On this episode of GovComms, contentgroup CEO David Pembroke speaks to Distinguished Professor at the University of Technology Sydney, Jim Macnamara. The two discuss the utilisation of technology in the communications profession, as well as the importance of listening and two-way communication.
Jim is an internationally recognized academic known for his pioneering research into measurement and evaluation of public communication. He is also considered one of the world’s leading experts on organizational listening. Jim recently presented at this year’s GovComms Festival on that very topic.
Jim and David delve into the intersection between technology and communications, explaining what technology skills need to be learnt by communications professionals. Jim talks about why he thinks communications has changed the most out of any profession over the past decade, and what communications professionals need to know about these changes.

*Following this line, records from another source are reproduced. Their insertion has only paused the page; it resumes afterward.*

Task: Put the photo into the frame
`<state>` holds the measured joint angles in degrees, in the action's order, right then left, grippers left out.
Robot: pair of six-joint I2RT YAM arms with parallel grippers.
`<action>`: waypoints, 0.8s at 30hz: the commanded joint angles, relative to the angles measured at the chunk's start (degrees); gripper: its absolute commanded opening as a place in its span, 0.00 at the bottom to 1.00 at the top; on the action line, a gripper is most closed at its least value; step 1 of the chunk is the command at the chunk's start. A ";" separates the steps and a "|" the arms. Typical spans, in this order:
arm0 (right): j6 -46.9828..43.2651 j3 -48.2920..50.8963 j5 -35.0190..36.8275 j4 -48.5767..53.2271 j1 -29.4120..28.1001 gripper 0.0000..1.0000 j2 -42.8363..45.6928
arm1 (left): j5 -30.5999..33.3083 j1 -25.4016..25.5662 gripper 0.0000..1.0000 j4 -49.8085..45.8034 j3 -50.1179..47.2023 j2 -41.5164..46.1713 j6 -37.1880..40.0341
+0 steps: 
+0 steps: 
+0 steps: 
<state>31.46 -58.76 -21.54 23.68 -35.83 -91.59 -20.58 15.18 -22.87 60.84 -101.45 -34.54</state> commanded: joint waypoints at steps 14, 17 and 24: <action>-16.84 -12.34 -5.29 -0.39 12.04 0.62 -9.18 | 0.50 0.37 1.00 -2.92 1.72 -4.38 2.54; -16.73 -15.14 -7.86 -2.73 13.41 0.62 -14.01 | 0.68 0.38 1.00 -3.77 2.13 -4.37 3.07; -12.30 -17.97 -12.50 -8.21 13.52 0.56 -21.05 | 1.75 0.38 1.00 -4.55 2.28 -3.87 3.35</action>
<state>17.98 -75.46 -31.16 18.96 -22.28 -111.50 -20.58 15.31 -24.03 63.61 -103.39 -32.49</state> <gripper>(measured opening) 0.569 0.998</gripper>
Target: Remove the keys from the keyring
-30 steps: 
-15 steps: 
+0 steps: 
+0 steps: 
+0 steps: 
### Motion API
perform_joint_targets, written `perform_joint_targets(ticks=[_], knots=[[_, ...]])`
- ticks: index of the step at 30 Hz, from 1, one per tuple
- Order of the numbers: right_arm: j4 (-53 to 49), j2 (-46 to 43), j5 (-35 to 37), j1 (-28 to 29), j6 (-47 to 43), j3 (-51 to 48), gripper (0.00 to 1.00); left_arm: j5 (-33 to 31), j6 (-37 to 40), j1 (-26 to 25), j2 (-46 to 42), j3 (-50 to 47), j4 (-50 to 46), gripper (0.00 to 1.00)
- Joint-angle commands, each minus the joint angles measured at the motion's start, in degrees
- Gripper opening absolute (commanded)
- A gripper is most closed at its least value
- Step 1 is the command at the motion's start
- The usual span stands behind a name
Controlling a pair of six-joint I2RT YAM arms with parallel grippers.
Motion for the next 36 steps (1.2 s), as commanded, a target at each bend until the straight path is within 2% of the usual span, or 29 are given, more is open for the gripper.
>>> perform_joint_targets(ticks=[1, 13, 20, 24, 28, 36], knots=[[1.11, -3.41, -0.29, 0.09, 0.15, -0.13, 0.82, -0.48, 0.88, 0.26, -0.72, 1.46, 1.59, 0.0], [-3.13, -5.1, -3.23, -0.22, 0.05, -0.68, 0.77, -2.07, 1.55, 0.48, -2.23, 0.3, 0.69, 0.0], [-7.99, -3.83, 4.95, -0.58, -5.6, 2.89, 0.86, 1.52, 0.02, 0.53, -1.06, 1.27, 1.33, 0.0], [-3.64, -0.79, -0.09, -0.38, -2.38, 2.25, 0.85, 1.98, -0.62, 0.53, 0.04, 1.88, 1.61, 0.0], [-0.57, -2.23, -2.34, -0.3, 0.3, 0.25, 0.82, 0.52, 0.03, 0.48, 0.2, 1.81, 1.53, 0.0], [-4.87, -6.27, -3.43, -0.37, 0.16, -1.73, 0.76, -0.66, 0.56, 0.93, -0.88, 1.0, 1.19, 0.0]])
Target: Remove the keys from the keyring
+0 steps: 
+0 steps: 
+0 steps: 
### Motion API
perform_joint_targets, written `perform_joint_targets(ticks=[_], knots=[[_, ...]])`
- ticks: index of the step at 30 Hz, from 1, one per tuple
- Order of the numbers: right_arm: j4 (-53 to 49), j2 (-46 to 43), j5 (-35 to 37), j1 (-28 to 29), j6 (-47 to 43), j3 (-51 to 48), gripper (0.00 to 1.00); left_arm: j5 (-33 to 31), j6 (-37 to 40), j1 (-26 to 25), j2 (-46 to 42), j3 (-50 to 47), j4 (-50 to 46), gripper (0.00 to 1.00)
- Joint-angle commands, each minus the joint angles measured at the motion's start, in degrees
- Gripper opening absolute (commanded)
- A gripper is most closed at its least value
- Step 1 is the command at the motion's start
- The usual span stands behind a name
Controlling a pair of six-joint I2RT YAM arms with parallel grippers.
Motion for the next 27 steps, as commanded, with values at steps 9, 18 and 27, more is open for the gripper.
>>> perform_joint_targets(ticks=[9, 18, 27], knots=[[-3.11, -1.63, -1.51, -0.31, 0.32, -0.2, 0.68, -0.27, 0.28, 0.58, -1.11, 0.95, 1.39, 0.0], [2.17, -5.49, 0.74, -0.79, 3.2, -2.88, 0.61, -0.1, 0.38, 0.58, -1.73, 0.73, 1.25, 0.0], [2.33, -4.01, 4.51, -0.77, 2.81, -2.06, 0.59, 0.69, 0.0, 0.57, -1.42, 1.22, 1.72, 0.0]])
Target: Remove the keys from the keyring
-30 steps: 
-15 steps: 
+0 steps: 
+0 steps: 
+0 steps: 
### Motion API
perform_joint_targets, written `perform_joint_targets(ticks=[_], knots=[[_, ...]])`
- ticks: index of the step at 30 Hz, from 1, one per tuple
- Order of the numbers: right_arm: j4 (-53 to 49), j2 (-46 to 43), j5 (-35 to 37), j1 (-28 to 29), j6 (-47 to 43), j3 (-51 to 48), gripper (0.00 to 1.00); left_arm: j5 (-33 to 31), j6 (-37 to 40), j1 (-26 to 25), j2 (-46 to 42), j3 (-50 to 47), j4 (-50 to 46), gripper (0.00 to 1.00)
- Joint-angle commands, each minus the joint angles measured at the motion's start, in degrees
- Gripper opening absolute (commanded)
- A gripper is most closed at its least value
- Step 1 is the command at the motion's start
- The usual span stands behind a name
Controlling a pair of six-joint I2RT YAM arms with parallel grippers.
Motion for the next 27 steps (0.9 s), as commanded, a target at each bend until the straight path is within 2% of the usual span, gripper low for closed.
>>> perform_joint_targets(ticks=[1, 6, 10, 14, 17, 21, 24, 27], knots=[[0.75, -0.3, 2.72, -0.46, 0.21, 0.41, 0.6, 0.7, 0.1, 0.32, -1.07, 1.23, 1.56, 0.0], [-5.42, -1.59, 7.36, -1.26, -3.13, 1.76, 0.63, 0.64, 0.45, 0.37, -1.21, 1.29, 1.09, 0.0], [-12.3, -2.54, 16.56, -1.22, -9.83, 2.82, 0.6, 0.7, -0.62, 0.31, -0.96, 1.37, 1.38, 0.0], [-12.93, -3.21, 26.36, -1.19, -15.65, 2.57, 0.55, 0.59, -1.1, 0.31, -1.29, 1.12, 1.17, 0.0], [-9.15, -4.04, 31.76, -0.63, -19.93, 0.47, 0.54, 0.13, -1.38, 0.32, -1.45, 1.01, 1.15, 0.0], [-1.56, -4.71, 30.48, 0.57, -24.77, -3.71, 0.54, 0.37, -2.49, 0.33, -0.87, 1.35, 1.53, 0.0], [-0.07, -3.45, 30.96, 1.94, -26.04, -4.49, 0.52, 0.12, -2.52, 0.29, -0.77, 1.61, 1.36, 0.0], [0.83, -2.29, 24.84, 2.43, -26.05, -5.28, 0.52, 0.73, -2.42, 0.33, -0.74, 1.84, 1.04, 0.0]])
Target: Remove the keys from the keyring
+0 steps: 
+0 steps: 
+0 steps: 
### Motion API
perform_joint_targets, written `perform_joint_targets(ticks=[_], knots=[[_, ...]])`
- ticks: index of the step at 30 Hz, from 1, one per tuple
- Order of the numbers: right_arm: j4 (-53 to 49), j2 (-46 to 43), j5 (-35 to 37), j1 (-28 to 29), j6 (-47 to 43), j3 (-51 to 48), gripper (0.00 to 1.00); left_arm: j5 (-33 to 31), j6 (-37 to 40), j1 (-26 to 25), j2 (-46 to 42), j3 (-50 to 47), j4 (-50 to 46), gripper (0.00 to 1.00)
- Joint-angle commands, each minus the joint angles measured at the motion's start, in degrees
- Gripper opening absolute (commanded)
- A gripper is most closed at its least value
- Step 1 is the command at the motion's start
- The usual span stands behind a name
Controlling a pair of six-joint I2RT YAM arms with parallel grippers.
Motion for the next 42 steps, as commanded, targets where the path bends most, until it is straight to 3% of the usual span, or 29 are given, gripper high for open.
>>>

Jim and David explore the ethical side of these technological changes, including the topic of privacy, social media algorithms, misinformation and fake news. Jim then explains why he thinks inter-disciplinary communication can be the solution to these ethical dilemmas.
Jim also discusses how technology can assist listening habits, whilst also touching on the importance of building listening cultures within government.
Jim discusses the nature of communication as a two-way process. He explains how and why communications, in its current form, has remained mostly one-way. Jim discusses why listening and effective engagement needs to be a core part of any communications practice.
Discussed in this episode:
- The past, present and future of the communications profession.
- The importance of ‘listening cultures’ within communications approaches, and how to foster two-way communication practices
- How the intersection of technology and communication is changing the way government communication operates, and what we need to know about these changes.
- How communications professionals can take their seat at the decision-making table.